Sebuah bentang archipelago, pesisir, pasir memanjang dengan gelombang yang setia, membawa udara asin pecah di paka-paka ombak. Senja yang selalu merah di garis batas cakrawala. Pada mulanya. 

Kemudian datang rombongan kecil, rombongan manusia dari kampung-kampung yang jauh, dari selatan. Mereka tiba dengan perahu dan kecemasan yang berharap bisa dihempaskan. Memelihara harap yang diperjuangkan agar tak mampus. Rombongan jiwa merdeka yang menolak tunduk pada perbudakan dan kebiadan perang. Mereka pergi dari amuk bajak laut sesudah runtuh berantakan raja-rajanya, sesudah datang armada laut dengan meriam-meriam besar yang memangsa siapa saja: tuan-tuan kolonial dari negeri di atas angin dengan keserakahan dan kehendak mengatur yang serba menyeluruh. 

Mereka membuat gubuk-gubuk dari batang kelapa dan nyiur, membuat perahu dan menjaga dirinya sebagai puak-puak pewaris tradisi maritim. Manusia-manusia yang selalu takjub pada laut, selalu bersyukur kepada leluhur. Bentang archipelago itu perlahan menjadi ramai, membentuk perkampungan, melahirkan kebersamaan, melindungi kehidupan baru. Kemudian datang pula saudara-saudara mereka dari garis puak yang bermukim di pantat bukit dan lembah-lembahnya. Puak-puak pewaris tradisi bercocok tanam yang selalu penasaran dengan senja megah yang jauh dari rumah-rumah panggung di ladang-ladang subur mereka. 

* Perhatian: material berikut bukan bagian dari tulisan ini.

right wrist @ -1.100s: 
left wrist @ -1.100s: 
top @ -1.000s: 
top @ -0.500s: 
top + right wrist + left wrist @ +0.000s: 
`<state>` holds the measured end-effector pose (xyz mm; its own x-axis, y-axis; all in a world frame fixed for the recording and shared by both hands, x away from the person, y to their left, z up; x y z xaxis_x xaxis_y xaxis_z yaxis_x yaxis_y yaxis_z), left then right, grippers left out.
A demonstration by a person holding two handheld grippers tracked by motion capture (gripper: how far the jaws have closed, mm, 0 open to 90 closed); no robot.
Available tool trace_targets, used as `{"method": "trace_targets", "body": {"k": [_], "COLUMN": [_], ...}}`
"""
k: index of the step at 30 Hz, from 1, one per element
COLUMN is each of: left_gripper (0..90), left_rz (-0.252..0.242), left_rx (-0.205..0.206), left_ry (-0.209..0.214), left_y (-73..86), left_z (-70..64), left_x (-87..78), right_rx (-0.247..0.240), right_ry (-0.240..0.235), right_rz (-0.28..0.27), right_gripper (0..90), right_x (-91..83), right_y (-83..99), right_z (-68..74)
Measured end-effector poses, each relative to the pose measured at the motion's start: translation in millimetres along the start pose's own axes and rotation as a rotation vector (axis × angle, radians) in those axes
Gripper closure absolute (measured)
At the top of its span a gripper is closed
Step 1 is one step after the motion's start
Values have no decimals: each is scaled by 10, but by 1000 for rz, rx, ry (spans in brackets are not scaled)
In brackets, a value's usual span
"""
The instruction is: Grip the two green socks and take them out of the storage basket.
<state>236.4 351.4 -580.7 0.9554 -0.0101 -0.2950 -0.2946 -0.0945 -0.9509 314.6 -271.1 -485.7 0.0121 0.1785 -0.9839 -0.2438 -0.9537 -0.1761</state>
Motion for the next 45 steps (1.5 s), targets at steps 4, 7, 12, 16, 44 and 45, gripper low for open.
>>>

Dua tradisi bertemu, dua garis puak berjumpa. Maka tumbuhlah pasar, ruang pertukaran hasil dua kerja yang bersahaja, kerja manusia-manusia merdeka. 

Pasar juga adalah ruang bagi pertemuan rasa. Pasar membantu mereka saling jatuh cinta, lelaki nelayan dan anak perempuan petani. Perawan pesisir yang rajin dan pemuda tani yang tekun. Mereka bersatu sebagai keluarga baru, persilangan dua cara mencintai kehidupan. Kemudian bermunculan anak-anak, pelampung dari ban dalam bekas, dan tawa yang pecah sebelum bintang melukis langit di paka-paka ombak. Tuan-tuan kolonial dan raja-raja laut itu telah tinggal sejarah. Bajak laut telah ikut di dalam bab-babnya yang tak lagi dibaca.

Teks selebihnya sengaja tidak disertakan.